## [Your task]
Print the data below exactly as it appears.

====== Data provided

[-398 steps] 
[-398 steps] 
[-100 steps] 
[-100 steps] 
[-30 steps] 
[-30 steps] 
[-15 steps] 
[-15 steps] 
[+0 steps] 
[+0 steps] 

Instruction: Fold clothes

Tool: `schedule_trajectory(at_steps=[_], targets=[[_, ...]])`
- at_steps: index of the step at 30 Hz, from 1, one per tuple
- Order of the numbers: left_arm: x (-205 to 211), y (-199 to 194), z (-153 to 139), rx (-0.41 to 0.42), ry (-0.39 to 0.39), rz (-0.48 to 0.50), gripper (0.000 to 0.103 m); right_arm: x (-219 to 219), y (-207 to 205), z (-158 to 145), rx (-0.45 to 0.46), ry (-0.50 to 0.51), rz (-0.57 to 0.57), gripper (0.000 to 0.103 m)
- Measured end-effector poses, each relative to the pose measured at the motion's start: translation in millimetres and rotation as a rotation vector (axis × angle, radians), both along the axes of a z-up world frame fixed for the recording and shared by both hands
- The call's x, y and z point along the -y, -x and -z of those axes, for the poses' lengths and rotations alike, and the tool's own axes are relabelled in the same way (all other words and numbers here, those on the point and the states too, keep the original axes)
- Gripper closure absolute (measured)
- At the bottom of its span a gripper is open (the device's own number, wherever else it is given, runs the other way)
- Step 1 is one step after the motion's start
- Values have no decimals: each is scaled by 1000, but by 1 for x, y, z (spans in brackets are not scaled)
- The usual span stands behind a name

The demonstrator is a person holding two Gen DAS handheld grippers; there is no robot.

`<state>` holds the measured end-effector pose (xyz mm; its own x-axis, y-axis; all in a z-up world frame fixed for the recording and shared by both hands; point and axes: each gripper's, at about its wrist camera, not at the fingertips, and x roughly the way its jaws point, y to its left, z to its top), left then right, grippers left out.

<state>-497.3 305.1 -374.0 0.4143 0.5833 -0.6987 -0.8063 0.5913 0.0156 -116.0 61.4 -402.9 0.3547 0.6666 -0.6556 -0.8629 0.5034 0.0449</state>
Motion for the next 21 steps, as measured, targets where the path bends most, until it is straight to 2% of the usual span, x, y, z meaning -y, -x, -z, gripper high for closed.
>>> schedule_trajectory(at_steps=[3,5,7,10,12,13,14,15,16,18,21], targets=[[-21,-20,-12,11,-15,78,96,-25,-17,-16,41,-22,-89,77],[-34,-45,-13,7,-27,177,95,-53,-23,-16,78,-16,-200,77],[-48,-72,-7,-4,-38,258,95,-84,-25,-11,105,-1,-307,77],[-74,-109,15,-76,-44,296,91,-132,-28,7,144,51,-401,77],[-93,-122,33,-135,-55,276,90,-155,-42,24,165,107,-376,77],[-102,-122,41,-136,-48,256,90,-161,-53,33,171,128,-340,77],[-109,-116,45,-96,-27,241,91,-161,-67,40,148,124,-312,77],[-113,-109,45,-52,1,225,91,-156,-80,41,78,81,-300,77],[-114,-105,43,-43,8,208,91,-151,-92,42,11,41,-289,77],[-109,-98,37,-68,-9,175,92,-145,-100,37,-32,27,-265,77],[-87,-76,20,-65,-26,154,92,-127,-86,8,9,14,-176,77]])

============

## [Output below]
[-398 steps] 
[-398 steps] 
[-100 steps] 
[-100 steps] 
[-30 steps] 
[-30 steps] 
[-15 steps] 
[-15 steps] 
[+0 steps] 
[+0 steps] 

Instruction: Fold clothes

Tool: `schedule_trajectory(at_steps=[_], targets=[[_, ...]])`
- at_steps: index of the step at 30 Hz, from 1, one per tuple
- Order of the numbers: left_arm: x (-205 to 211), y (-199 to 194), z (-153 to 139), rx (-0.41 to 0.42), ry (-0.39 to 0.39), rz (-0.48 to 0.50), gripper (0.000 to 0.103 m); right_arm: x (-219 to 219), y (-207 to 205), z (-158 to 145), rx (-0.45 to 0.46), ry (-0.50 to 0.51), rz (-0.57 to 0.57), gripper (0.000 to 0.103 m)
- Measured end-effector poses, each relative to the pose measured at the motion's start: translation in millimetres and rotation as a rotation vector (axis × angle, radians), both along the axes of a z-up world frame fixed for the recording and shared by both hands
- The call's x, y and z point along the -y, -x and -z of those axes, for the poses' lengths and rotations alike, and the tool's own axes are relabelled in the same way (all other words and numbers here, those on the point and the states too, keep the original axes)
- Gripper closure absolute (measured)
- At the bottom of its span a gripper is open (the device's own number, wherever else it is given, runs the other way)
- Step 1 is one step after the motion's start
- Values have no decimals: each is scaled by 1000, but by 1 for x, y, z (spans in brackets are not scaled)
- The usual span stands behind a name

The demonstrator is a person holding two Gen DAS handheld grippers; there is no robot.

`<state>` holds the measured end-effector pose (xyz mm; its own x-axis, y-axis; all in a z-up world frame fixed for the recording and shared by both hands; point and axes: each gripper's, at about its wrist camera, not at the fingertips, and x roughly the way its jaws point, y to its left, z to its top), left then right, grippers left out.

<state>-497.3 305.1 -374.0 0.4143 0.5833 -0.6987 -0.8063 0.5913 0.0156 -116.0 61.4 -402.9 0.3547 0.6666 -0.6556 -0.8629 0.5034 0.0449</state>
Motion for the next 21 steps, as measured, targets where the path bends most, until it is straight to 2% of the usual span, x, y, z meaning -y, -x, -z, gripper high for closed.
>>> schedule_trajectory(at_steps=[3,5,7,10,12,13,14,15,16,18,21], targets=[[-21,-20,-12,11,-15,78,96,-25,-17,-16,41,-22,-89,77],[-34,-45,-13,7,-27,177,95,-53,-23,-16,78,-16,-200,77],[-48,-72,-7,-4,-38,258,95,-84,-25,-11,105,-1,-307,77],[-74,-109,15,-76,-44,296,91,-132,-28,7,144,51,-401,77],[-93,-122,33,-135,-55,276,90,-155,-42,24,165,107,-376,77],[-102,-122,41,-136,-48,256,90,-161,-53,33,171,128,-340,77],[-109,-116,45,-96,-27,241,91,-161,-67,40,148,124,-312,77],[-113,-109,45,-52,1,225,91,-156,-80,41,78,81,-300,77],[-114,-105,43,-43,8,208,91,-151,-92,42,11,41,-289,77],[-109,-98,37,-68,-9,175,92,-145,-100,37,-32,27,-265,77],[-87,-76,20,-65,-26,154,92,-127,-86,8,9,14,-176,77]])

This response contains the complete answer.